From January through June 2003, 8,024 consecutive patients had undergone thyroid US at nine affiliated hospitals, according to the researchers. A total of 831 patients (716 women; mean age, 49.5 years) with 849 nodules (360 malignant, 489 benign) that were diagnosed at surgery or biopsy were included in the study, the authors wrote.

They said that three radiologists retrospectively evaluated the following characteristics on US images: nodule size, presence of spongiform appearance, shape, margin, echotexture, echogenicity and presence of microcalcification, macrocalcification or rim calcification.

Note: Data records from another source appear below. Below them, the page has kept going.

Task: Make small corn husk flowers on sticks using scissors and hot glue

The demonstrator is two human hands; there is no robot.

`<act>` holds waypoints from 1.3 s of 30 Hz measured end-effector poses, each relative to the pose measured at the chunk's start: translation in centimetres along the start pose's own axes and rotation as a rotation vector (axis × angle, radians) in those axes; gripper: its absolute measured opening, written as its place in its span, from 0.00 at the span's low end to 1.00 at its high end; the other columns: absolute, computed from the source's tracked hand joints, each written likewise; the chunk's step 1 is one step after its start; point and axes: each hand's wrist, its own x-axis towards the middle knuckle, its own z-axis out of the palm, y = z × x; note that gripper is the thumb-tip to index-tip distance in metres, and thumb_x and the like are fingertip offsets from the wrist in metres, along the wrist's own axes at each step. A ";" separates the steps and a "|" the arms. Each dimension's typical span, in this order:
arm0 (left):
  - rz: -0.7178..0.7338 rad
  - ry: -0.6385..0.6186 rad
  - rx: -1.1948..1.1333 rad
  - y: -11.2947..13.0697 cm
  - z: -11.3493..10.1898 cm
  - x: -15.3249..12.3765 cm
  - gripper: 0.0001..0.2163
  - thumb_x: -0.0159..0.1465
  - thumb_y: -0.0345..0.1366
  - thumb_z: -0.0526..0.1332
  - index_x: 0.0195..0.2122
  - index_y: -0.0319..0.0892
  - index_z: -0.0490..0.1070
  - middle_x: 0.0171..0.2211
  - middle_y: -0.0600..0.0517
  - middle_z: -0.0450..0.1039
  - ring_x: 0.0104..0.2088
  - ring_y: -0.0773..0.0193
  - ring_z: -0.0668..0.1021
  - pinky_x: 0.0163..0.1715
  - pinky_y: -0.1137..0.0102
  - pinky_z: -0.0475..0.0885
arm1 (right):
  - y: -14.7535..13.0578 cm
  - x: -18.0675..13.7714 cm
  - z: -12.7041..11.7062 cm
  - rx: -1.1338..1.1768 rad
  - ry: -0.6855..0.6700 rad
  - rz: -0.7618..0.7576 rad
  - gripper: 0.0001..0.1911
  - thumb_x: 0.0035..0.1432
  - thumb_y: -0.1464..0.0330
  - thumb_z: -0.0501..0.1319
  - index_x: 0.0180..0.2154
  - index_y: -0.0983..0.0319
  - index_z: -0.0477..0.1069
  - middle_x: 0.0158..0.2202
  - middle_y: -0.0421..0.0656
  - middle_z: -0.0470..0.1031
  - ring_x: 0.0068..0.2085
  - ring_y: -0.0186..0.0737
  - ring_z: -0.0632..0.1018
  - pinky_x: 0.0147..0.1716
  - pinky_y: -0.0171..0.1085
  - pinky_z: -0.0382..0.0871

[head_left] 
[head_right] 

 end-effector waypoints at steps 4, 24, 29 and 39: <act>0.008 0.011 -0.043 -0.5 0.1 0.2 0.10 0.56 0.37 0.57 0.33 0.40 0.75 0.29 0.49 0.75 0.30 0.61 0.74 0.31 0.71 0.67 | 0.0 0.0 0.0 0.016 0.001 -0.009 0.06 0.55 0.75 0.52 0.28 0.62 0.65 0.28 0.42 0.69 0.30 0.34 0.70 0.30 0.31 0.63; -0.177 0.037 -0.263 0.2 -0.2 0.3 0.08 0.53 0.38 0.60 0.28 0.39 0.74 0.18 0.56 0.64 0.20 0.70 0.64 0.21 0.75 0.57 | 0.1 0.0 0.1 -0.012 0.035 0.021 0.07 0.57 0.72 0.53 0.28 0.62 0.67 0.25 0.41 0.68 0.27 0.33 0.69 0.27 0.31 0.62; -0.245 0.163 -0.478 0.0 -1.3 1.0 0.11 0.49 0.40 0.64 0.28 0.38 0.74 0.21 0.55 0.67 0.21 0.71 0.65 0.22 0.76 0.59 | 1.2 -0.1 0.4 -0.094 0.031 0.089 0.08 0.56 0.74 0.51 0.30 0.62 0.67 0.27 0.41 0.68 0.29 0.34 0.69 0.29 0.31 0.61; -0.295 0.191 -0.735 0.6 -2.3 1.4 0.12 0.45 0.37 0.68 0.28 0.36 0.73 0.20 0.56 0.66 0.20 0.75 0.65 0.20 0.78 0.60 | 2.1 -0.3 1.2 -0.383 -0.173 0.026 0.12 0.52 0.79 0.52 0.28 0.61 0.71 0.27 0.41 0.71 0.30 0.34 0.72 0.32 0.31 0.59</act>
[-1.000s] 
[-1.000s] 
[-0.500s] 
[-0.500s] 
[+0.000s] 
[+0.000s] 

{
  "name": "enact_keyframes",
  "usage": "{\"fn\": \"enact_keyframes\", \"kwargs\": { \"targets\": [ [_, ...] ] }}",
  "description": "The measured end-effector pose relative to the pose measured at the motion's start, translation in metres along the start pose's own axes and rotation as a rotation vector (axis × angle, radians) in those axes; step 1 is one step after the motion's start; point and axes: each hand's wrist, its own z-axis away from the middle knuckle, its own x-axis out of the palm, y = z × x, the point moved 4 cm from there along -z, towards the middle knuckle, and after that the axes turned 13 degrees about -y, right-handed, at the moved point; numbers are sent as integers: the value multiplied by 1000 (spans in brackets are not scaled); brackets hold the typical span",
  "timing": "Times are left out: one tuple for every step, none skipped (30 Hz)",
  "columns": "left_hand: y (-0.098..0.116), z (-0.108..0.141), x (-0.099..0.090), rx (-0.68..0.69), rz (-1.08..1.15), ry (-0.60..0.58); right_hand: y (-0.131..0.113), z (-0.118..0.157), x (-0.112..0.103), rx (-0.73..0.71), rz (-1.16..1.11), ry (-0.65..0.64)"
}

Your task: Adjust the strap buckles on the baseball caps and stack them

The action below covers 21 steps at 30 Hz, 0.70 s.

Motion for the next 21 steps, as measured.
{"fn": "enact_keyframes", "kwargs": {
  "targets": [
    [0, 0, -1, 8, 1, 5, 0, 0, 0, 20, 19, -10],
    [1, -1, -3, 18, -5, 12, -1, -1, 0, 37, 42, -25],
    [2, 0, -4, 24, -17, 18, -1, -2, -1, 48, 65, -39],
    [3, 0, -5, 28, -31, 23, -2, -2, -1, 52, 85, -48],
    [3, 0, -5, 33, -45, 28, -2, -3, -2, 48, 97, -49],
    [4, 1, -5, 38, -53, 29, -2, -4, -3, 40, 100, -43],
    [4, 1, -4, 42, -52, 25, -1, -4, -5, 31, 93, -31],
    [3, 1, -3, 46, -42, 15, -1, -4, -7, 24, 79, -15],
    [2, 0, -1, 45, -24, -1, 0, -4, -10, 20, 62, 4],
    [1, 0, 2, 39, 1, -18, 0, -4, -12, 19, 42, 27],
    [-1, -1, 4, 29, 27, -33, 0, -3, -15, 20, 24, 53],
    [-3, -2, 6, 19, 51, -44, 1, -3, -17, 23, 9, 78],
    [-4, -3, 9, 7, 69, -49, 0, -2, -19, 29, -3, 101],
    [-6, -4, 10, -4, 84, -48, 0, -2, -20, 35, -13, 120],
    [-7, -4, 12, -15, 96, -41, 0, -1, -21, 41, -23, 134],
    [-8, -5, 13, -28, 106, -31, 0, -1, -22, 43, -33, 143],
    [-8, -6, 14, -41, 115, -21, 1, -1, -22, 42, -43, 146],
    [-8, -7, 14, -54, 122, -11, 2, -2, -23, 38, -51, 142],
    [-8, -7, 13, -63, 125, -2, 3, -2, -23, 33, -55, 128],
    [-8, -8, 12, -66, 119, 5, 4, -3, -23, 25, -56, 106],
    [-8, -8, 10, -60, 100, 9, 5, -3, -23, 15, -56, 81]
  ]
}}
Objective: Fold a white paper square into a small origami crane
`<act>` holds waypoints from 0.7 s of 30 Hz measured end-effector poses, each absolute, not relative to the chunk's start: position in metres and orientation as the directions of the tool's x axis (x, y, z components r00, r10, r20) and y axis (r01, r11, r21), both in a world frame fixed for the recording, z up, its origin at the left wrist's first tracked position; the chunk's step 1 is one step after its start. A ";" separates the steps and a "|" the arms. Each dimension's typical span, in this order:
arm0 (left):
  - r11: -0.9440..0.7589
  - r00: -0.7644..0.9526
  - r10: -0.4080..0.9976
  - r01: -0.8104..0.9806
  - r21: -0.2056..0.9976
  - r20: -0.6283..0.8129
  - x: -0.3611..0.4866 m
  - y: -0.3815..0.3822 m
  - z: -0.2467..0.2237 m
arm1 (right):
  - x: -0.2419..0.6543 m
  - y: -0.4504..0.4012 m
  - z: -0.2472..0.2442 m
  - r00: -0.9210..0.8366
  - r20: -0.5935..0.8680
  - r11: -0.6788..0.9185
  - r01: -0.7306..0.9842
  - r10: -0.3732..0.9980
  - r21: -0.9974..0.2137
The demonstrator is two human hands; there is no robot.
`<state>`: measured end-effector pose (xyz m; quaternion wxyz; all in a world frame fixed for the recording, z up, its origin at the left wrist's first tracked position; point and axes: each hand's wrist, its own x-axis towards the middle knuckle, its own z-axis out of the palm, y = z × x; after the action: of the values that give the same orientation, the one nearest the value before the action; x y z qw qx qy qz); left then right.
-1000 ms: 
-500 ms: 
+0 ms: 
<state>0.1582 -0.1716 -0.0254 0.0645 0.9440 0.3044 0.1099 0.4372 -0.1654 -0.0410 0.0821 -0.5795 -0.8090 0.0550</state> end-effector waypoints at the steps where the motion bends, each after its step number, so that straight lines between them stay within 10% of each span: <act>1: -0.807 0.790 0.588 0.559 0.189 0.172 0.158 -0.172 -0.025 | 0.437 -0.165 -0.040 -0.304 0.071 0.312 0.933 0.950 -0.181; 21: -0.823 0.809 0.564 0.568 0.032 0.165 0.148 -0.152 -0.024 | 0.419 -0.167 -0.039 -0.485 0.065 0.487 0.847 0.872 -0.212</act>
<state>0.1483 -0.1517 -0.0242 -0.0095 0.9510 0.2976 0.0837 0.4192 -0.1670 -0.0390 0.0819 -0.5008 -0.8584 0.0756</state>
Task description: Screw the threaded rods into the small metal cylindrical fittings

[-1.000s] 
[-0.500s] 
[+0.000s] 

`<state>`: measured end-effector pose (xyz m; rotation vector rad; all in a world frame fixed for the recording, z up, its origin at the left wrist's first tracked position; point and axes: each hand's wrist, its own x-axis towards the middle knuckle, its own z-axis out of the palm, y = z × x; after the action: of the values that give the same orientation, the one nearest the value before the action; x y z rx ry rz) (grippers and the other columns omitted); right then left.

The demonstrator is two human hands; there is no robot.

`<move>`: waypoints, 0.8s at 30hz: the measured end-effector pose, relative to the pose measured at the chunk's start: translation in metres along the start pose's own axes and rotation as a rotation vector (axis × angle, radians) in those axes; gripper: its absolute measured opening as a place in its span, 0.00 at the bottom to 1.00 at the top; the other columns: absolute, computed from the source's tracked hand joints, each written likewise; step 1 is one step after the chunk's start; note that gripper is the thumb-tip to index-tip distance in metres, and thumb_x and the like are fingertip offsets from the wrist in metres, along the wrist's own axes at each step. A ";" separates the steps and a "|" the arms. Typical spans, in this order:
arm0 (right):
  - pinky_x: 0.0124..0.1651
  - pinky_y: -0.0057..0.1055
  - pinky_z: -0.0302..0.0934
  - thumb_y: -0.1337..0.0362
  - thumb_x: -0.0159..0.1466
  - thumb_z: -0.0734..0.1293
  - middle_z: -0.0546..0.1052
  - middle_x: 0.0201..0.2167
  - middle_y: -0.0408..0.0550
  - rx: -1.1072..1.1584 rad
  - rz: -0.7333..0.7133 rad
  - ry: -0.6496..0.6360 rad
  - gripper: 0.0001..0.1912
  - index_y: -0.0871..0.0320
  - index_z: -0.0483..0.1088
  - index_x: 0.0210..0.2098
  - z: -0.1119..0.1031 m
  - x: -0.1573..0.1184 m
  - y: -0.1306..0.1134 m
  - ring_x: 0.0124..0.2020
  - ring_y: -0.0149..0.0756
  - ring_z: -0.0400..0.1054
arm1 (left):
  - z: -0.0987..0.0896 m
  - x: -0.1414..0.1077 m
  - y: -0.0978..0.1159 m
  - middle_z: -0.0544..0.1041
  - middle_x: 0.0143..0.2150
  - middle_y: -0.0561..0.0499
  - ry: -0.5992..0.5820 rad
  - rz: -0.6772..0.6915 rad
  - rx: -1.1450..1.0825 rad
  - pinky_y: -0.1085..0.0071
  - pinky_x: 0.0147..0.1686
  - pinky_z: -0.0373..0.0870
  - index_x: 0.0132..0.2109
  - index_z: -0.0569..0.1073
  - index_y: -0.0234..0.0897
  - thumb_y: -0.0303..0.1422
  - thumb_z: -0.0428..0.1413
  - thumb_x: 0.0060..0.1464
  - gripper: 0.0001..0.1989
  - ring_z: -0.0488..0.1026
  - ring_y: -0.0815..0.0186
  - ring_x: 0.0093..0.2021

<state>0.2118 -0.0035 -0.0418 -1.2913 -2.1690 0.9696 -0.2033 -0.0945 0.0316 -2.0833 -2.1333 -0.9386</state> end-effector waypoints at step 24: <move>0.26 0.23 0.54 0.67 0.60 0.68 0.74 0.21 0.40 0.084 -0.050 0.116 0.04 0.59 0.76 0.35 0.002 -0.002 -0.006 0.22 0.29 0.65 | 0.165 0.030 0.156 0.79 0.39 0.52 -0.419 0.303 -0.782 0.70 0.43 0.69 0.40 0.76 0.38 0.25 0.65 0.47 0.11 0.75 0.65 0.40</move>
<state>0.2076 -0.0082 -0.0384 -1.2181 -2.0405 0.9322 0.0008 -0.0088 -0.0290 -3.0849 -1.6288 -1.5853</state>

Moon and colleagues found statistically significant malignancy were a taller-than-wide shape (sensitivity, 40 percent; specificity, 91.4 percent); a spiculated margin (sensitivity, 48.3 percent; specificity, 91.8 percent); marked hypoechogenicity (sensitivity, 41.4 percent; specificity, 92.2 percent); microcalcification (sensitivity, 44.2 percent; specificity, 90.8 percent); and macrocalcification (sensitivity, 9.7 percent; specificity, 96.1 percent).

The US findings for benign nodules were isoechogenicity (sensitivity, 56.6 percent; specificity, 88.1 percent) and a spongiform appearance (sensitivity, 10.4 percent; specificity, 99.7 percent), according to the researchers.

The investigators found that the presence of at least one malignant US finding had a sensitivity of 83.3 percent, a specificity of 74 percent and a diagnostic accuracy of 78 percent. For thyroid nodules with a diameter of 1 cm or less, the sensitivity of microcalcifications was lower than that in larger nodules (36.6 vs. 51.4 percent), the authors wrote.